Cyclin‐dependent kinase 4/6 inhibitors have already proven their worth in HR‐positive, HER2‐negative advanced breast cancer. In combination with fulvestrant or aromatase inhibitors, CDK4/6 inhibitors have been approved for treatment of advanced ER‐positive, HER2‐negative luminal‐like breast cancer. Although positive ER status and RB expression are biomarkers required for CDK4/6‐mediated inhibition, other biomarkers, such as changes in the expression of genes in the cyclin D‐CDK4/6‐RB pathway, have yet to be clinically validated.3, 4 CDK4/6 inhibitors have also been reported to be active in ER‐positive and HER2‐amplified cell lines.32 Goel et al42 reported that CDK4/6 inhibitors sensitized HER2‐amplified breast cancer cells to HER2‐targeted therapies and delayed the onset of recurrence in a transgenic model of HER2‐positive breast cancer. Moreover, CDK4/6 inhibitors repress the proliferation of RB‐proficient TNBC cell lines, such as MDA‐MB‐231 and Hs578‐T.32 These data indicate that CDK4/6 inhibitors can be clinically used in the treatment of other breast cancer subtypes, at least for HER2‐positive tumors and some TNBC.

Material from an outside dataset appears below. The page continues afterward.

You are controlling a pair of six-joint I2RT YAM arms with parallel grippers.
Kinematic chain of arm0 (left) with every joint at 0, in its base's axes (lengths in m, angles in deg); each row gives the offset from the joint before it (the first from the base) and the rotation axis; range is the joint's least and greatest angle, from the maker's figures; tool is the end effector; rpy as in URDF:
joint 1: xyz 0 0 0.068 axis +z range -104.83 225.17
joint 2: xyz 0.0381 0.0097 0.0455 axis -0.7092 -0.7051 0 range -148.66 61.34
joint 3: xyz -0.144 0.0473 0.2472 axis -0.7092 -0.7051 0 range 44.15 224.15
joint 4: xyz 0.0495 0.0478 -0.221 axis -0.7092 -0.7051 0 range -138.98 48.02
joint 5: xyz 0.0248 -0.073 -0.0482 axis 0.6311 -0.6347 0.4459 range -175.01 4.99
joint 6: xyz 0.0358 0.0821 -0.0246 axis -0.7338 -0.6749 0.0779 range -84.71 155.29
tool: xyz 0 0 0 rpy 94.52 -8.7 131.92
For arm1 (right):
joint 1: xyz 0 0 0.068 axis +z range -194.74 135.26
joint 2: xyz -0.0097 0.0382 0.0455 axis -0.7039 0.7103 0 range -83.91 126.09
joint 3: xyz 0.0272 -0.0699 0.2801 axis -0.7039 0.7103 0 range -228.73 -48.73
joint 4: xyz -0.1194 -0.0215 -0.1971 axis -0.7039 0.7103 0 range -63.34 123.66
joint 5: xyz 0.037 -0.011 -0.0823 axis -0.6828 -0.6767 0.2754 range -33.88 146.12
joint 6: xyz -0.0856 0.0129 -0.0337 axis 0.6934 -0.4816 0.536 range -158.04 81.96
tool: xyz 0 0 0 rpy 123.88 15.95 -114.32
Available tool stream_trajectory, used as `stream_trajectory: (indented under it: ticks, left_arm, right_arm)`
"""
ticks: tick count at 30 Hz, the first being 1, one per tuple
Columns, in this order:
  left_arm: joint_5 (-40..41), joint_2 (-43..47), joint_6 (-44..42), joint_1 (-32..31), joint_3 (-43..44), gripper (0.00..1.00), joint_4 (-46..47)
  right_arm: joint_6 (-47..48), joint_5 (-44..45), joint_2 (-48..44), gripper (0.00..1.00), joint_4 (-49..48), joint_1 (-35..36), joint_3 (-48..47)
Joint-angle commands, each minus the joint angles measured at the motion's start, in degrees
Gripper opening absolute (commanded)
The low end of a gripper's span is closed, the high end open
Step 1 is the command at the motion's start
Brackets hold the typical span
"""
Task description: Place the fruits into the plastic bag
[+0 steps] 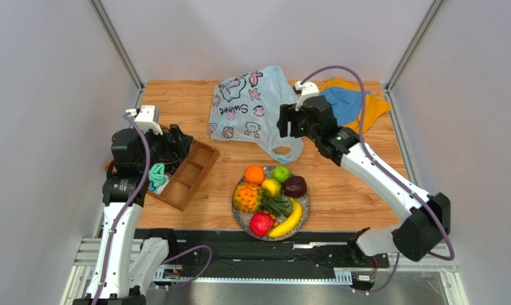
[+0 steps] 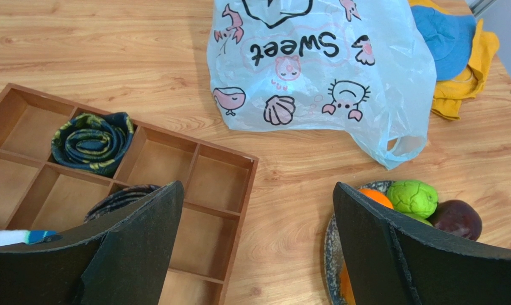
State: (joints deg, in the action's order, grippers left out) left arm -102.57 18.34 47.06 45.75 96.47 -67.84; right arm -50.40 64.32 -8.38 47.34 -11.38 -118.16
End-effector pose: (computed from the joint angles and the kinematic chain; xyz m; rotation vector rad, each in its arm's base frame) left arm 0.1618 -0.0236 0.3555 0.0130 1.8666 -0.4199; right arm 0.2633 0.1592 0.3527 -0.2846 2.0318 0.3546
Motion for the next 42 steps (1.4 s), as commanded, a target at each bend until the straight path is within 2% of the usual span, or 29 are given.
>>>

It has been shown that among the MCF‐10A series of cell lines, the TGF‐β/activin‐SMAD pathway has cytostatic effects in the premalignant and low‐grade breast carcinoma line MCF10A (M‐II and M‐III), whereas it enhances metastasis in a high‐grade breast cancer line MCF10A M‐IV.43, 44 Introduction of a SMAD3 mutant with phosphorylation‐resistant mutations in the linker was reported to inhibit primary tumor growth, but it significantly increased lung metastasis of MCF10A M‐IV.45 This was in contrast to the results reported for a SMAD3 mutant with a truncated C‐terminus (Smad3ΔC), which functions as dominant negatives.44 Smad3ΔC enhances proliferation of the low‐grade breast carcinoma line MCF10A M‐III, whereas it suppresses metastasis of the high‐grade breast cancer line MCF10A M‐IV.44 These data suggest that loss of linker phosphorylation generally strengthens SMAD‐mediated cellular responses. Consistently, our ChIP‐seq data showed that palbociclib treatment augmented SMAD2‐DNA interaction in breast cancer cell lines. In ER‐positive breast cancer T47D, it mainly enhances the cytostatic effects of the TGF‐β/activin‐SMAD signaling pathway, whereas it possibly strengthens the tumor‐promoting aspect in aggressive breast cancer.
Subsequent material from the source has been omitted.